> THE TASK
Copy verbatim the block of lines in the entries below whose first line contains "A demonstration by" and whose last line contains "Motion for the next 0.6". Leave out all other lines.

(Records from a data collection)
=====

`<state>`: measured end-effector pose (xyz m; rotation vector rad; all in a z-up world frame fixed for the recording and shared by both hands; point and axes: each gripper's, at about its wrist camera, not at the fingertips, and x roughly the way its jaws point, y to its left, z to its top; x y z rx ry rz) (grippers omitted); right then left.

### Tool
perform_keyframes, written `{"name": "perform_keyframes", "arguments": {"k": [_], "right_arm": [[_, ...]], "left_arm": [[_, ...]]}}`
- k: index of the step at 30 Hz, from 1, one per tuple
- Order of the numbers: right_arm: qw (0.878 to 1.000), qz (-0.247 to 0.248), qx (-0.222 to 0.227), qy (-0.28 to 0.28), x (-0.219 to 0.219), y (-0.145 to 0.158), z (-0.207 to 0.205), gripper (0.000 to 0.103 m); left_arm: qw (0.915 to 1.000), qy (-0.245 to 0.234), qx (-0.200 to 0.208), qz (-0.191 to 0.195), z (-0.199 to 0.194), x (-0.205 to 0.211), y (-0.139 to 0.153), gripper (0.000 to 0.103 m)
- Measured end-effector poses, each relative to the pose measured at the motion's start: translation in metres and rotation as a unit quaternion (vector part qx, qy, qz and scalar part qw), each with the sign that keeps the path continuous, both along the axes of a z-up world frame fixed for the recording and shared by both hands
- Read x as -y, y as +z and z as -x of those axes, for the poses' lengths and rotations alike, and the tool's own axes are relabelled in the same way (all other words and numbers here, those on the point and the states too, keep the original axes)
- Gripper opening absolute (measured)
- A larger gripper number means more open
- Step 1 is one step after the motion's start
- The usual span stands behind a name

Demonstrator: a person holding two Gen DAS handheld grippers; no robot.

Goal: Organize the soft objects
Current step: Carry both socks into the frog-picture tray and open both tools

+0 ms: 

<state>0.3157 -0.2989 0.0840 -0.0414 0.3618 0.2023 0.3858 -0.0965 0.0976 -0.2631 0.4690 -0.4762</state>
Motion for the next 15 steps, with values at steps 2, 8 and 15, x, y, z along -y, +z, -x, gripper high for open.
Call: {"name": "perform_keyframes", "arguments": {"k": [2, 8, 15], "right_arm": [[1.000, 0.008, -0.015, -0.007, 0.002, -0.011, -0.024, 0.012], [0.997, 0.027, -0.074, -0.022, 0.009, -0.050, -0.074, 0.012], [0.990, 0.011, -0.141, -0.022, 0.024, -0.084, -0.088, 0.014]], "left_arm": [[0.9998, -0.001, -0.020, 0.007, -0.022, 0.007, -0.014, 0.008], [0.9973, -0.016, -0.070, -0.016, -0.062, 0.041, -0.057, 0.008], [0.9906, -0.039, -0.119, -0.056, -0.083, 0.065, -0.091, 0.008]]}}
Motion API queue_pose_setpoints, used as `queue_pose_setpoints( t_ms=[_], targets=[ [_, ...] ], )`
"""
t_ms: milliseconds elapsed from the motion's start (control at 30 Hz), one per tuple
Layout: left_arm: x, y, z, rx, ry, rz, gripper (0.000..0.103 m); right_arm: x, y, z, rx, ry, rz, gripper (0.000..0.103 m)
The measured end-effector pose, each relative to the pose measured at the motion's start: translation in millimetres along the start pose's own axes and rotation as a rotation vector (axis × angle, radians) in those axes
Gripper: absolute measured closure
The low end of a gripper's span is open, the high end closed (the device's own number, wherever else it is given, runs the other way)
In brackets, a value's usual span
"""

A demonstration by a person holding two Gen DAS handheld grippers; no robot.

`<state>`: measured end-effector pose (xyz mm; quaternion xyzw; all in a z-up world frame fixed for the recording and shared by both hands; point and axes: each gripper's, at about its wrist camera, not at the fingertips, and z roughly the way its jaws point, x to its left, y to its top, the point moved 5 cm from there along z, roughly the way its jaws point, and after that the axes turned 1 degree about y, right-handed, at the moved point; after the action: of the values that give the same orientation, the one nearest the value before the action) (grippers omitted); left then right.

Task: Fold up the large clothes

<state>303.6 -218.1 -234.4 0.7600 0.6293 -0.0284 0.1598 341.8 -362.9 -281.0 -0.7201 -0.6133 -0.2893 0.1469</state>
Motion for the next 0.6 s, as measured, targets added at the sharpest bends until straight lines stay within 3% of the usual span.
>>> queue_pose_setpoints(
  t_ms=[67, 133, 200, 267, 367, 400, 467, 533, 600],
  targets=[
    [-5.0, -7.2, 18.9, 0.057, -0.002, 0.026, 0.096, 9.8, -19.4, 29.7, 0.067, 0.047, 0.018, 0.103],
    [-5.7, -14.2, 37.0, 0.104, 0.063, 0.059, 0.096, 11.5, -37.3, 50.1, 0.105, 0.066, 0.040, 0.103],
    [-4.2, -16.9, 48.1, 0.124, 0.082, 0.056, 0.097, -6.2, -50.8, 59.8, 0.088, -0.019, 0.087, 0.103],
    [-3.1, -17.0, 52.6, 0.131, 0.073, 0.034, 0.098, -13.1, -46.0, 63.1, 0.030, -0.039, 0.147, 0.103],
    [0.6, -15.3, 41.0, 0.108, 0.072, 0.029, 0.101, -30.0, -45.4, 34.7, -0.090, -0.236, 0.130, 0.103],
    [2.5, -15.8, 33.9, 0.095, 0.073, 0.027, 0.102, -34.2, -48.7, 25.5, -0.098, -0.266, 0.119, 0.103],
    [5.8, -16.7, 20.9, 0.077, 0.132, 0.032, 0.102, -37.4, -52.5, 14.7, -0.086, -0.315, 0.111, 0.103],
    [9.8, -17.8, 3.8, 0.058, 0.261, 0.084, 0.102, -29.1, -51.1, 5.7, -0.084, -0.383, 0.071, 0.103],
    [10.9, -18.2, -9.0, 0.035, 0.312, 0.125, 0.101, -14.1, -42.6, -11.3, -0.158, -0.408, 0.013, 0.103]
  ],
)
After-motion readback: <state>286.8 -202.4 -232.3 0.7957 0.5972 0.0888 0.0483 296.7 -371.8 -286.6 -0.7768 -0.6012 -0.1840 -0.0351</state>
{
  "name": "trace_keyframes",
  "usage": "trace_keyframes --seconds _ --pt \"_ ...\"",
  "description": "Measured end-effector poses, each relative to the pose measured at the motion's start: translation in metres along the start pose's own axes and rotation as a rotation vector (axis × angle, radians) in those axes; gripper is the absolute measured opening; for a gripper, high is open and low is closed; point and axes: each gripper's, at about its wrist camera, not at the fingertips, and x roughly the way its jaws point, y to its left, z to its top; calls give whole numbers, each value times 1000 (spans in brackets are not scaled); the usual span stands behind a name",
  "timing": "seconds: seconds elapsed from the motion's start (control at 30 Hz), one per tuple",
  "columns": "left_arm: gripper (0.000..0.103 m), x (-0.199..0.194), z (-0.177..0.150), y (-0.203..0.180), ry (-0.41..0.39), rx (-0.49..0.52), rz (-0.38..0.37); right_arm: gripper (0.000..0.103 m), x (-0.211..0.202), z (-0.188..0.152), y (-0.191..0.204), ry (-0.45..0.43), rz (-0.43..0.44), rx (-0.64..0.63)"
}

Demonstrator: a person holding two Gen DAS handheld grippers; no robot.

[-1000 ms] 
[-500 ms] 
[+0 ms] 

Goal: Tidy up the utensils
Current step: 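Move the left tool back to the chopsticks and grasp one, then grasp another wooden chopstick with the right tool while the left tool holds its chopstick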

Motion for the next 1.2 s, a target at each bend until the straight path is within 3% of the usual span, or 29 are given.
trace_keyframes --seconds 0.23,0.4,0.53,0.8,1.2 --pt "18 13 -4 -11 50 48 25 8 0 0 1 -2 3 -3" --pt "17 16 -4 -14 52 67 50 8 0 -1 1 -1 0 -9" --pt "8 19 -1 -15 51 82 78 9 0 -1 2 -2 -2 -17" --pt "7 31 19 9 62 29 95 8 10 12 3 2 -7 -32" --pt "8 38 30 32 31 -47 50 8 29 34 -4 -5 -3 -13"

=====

> OUTPUT FOR THIS EXERCISE
A demonstration by a person holding two Gen DAS handheld grippers; no robot.

`<state>`: measured end-effector pose (xyz mm; quaternion xyzw; all in a z-up world frame fixed for the recording and shared by both hands; point and axes: each gripper's, at about its wrist camera, not at the fingertips, and z roughly the way its jaws point, x to its left, y to its top, the point moved 5 cm from there along z, roughly the way its jaws point, and after that the axes turned 1 degree about y, right-handed, at the moved point; after the action: of the values that give the same orientation, the one nearest the value before the action) (grippers omitted); left then right.

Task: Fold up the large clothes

<state>303.6 -218.1 -234.4 0.7600 0.6293 -0.0284 0.1598 341.8 -362.9 -281.0 -0.7201 -0.6133 -0.2893 0.1469</state>
Motion for the next 0.6 s, as measured, targets added at the sharpest bends until straight lines stay within 3% of the usual span.

Nothing further is required of the output.